“The Boxtrolls,” which was one of the five nominees for animated feature in this year’s Oscar race, is a delightfully oddball stop-motion fantasy about mischievous trolls who scavenge discarded objects from the streets of a storybook town. It’s a junkyard fantasy, whimsical and inventive and crammed full of playful details and visual gags, and while the voice cast and comedic sensibility comes with British accents, it’s actually from the Oregon-based animation studio Laika, the same folks who created “Coraline” and “Paranorman.” These trolls are more cute than scary and the PG is for “rude humor.” Queue it up.
Pay-Per-View / Video-On-Demand
“The Loft,” a thriller about a murder in a secret love nest, stars Karl Urban, James Marsden, and Wentworth Miller as friends who quickly become suspicious of one another. Belgian director Eric Van Looy remakes his own thriller with an American cast and setting, but apparently he lost something in translation. Peter Sobczynski, writing for RogerEbert.com, says “this long-delayed would-be erotic thriller is a shabby bore that promises viewers any number of kinky thrills and then proceeds to deflate those expectations,” and it’s not a minority opinion. Which is likely why the film came and went with barely a ripple. The R-rated film is also on Blu-ray and DVD.
Available on cable pay-per-view and Video On Demand same day as theaters is the comedy “Barely Lethal,” a mix of John Hughes teen romance and spy movie with Hailee Steinfeld as a teenage spy in high school and Sophie Turner (Sansa Stark on “Game of Thrones) as her rival. Jessica Alba and Sam Jackson co-star in the PG-13 spoof.
“Results” is a more grown-up romantic comedy, with Cobie Smulders and Guy Pearce as personal trainers at a gym and Kevin Corrigan as their gentle schlub of a new client. It’s the first film from American indie director Andrew Bujalski with real screen stars and it’s rated R.
Netflix
James McAvoy gets nasty as a corrupt cop in “Welcome to the Punch,” a gritty British crime thriller with Mark Strong a career criminal who has to joins forces with his nemesis when they’re both targeted. Queue it up. Strong also stars in the psychological thriller “Before I Go to Sleep” with Nicole Kidman and Colin Firth. Queue it up. Both are rated R.
The sixties romantic drama “Love and Honor” stars Liam Hemsworth (the hunk of the “Hunger Games” movies) as solder on leave from Vietnam who heads home with a buddy and fall in love with Theresa Palmer. PG-13. Queue it up.
Netflix picked up the acclaimed documentary “Hot Girls Wanted,” about the exploitation of young women in the pornography industry, after its premiere at the Sundance Film Festival. It was co-produced by Rashida Jones and made with the collaboration of the Kinsey Institute. Queue it up.
TV on Netflix: “Graceland: Seasons 1-2,” a USA original series about undercover agents who work out of a beachside manor in Los Angeles, takes a grittier approach than the usual colorful USA series.
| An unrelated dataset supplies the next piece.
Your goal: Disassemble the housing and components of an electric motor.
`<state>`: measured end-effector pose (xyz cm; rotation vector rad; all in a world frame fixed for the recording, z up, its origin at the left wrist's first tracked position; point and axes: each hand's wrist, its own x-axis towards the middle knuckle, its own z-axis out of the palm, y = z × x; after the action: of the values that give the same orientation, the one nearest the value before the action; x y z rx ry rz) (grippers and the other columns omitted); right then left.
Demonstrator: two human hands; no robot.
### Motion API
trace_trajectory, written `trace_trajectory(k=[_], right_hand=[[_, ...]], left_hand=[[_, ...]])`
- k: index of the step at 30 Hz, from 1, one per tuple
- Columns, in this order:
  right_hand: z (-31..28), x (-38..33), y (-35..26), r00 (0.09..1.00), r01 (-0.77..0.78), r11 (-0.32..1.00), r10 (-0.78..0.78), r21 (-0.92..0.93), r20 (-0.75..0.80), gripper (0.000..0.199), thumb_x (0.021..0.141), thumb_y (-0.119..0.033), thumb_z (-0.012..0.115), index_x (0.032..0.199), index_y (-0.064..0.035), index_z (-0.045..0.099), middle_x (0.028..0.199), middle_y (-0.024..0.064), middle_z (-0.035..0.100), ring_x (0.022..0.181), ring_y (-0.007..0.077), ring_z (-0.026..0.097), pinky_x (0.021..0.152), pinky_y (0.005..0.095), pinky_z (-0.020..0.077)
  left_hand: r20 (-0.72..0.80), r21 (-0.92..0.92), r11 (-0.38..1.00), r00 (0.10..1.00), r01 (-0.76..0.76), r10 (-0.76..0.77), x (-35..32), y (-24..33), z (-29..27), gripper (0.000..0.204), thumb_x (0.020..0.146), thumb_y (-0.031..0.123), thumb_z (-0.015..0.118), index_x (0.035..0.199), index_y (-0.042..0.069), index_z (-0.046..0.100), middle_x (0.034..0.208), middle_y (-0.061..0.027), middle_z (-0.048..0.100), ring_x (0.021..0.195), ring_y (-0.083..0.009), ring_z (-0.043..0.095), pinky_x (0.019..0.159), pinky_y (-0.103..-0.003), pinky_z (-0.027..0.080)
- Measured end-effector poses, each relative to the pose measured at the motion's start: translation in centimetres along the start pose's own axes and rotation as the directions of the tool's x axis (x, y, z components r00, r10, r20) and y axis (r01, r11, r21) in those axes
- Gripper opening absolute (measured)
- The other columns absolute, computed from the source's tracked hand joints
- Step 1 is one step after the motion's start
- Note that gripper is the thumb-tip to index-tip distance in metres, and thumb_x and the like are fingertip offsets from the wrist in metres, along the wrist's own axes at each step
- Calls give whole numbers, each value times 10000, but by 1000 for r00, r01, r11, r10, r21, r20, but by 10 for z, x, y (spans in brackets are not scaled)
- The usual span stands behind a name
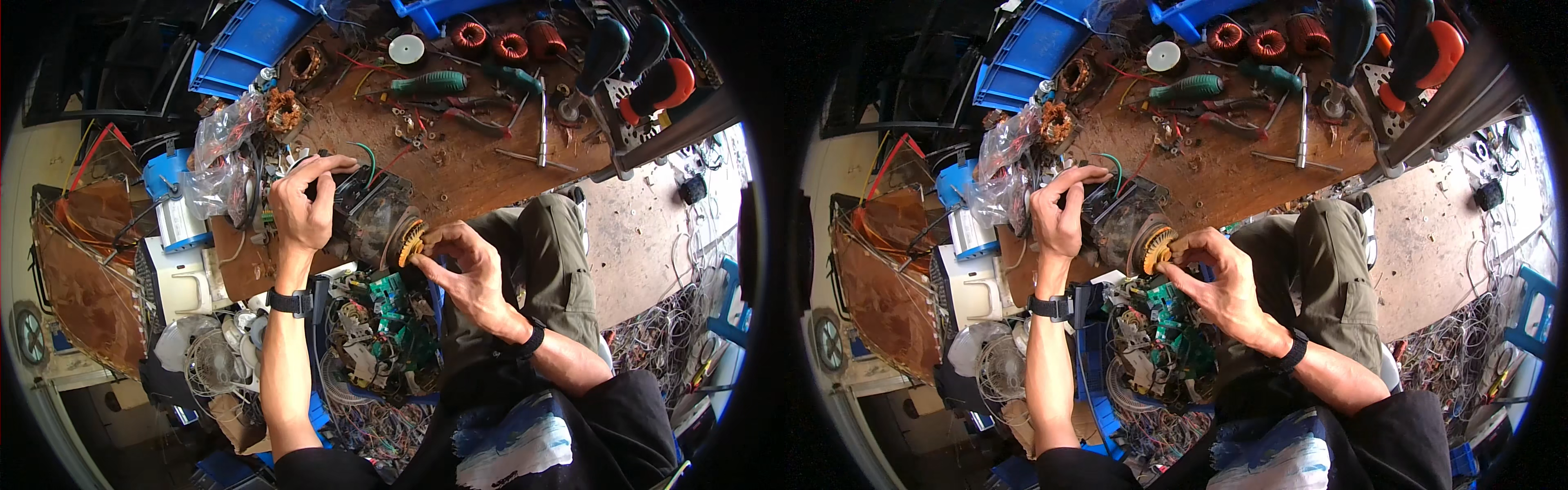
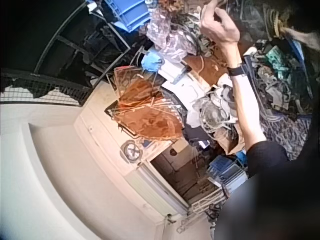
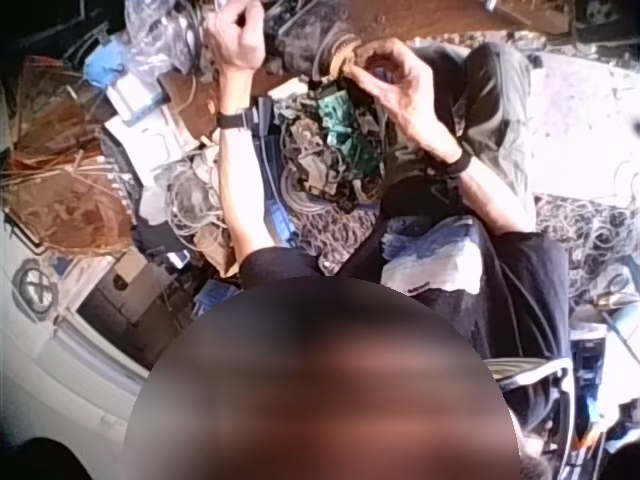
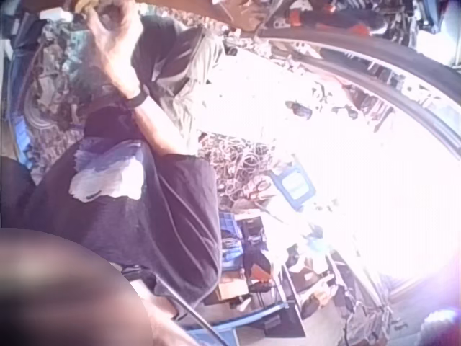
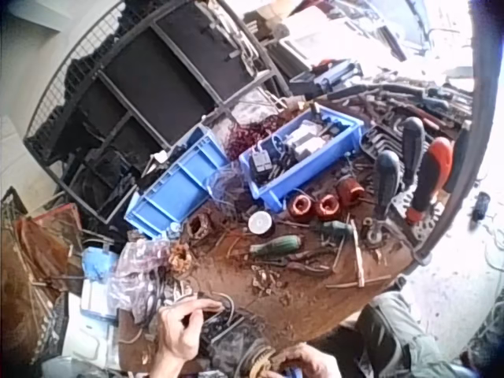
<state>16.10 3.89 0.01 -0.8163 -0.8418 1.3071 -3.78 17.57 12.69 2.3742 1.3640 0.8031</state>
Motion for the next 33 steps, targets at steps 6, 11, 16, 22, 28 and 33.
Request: trace_trajectory(k=[6, 11, 16, 22, 28, 33], right_hand=[[2, -4, 2, 999, 28, 999, -29, -36, -30, 280, 905, -34, 902, 1116, 7, 722, 1001, 57, 705, 905, 113, 720, 800, 263, 612], [4, -1, 5, 998, 52, 998, -53, -28, -45, 259, 902, -29, 902, 1088, 7, 725, 1007, 64, 720, 893, 113, 718, 772, 266, 603], [1, 3, -2, 982, 181, 967, -187, -181, -15, 253, 903, -33, 899, 1080, 5, 722, 1022, 85, 742, 903, 142, 731, 775, 291, 605], [-2, 2, -5, 996, 92, 985, -92, -149, 5, 257, 884, -29, 903, 1062, -7, 719, 1032, 110, 754, 909, 212, 750, 795, 325, 603], [-4, 6, -3, 964, 266, 926, -263, -268, 48, 260, 874, -36, 907, 1047, -11, 715, 1028, 107, 755, 914, 228, 754, 811, 341, 606], [-1, 2, 1, 990, 144, 978, -144, -154, 11, 302, 852, -35, 918, 1060, -10, 701, 1045, 106, 747, 938, 234, 744, 810, 351, 603]], left_hand=[[6, -23, 999, 999, 38, -38, -1, -2, -2, 309, 969, 63, 540, 1049, -34, 822, 996, -155, 840, 959, -299, 801, 943, -383, 581], [7, -22, 999, 999, 42, -41, -1, -1, 0, 311, 968, 69, 540, 1048, -44, 818, 996, -158, 841, 961, -300, 803, 967, -391, 575], [17, -2, 1000, 999, 29, -29, -1, -3, -1, 313, 975, 73, 535, 1048, -44, 816, 997, -156, 843, 963, -302, 807, 1014, -412, 560], [24, -11, 997, 997, 70, -70, 1, 3, 0, 317, 998, 83, 527, 1044, -51, 811, 1005, -154, 847, 975, -303, 812, 1107, -433, 515], [41, 19, 998, 997, 65, -66, 0, 2, -3, 326, 1009, 101, 524, 1056, -51, 809, 1009, -152, 848, 977, -305, 811, 1116, -440, 508], [42, 14, 997, 996, 77, -78, 0, 1, -1, 332, 1010, 116, 525, 1058, -48, 809, 1018, -153, 846, 991, -304, 809, 1129, -447, 498]])
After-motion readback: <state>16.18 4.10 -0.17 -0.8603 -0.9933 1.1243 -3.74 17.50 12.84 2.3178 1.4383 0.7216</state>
It’s actually kind of addicting, though you’ll never mistake their reckless, law-breaking stunts for best practices law enforcement. No actual R-rated content but plenty of sex, drugs, and cop-show violence. Reviewed at Stream on Demand here. Queue it up.
From France comes the six-part crime drama “Witnesses,” starring Marie Dompnier as cop in a small coastal town and Thierry Lhermitte as her new partner, a veteran with a past. It’s in French with English subtitles. Queue it up.
For the tweener set is “Mako Mermaids: Season 3,” with more adventures of the three Australian schoolgirls who transform into mermaids whenever they get wet. Queue it up. This sequel series to “H2O: Just Add Water” is a Netflix exclusive, and of course Netflix has a complete run of the original show too (queue it up). Both play like Disney Channel originals from Down Under.
Amazon Instant Prime
Sundance 2014 winner “Low Down” stars John Hawkes as a drug-addicted jazz pianist and Elle Fanning as his teenage daughter watching his spiral of self-destruction. Based on a true story, and rated R for language and drug use. On Amazon Instant Video.
“Suits: Season 4” is the kind of show that USA does well, a slick, soapy legal drama with lots of sexy flirtations and flamboyant characters and cases that are mostly negotiated out of court in dramatic boardroom showdowns. Plus a lawyer who never went to law school breaking the law every time he represents his high-powered New York firm. Good times. Gabriel Macht is lots of fun as the alpha lawyer who treats the law like a sporting event and Rick Hoffman brings his social square peg but genius numbers man Louis Litt back from the brink over the course of the season. 16 episodes, free for Prime subscribers.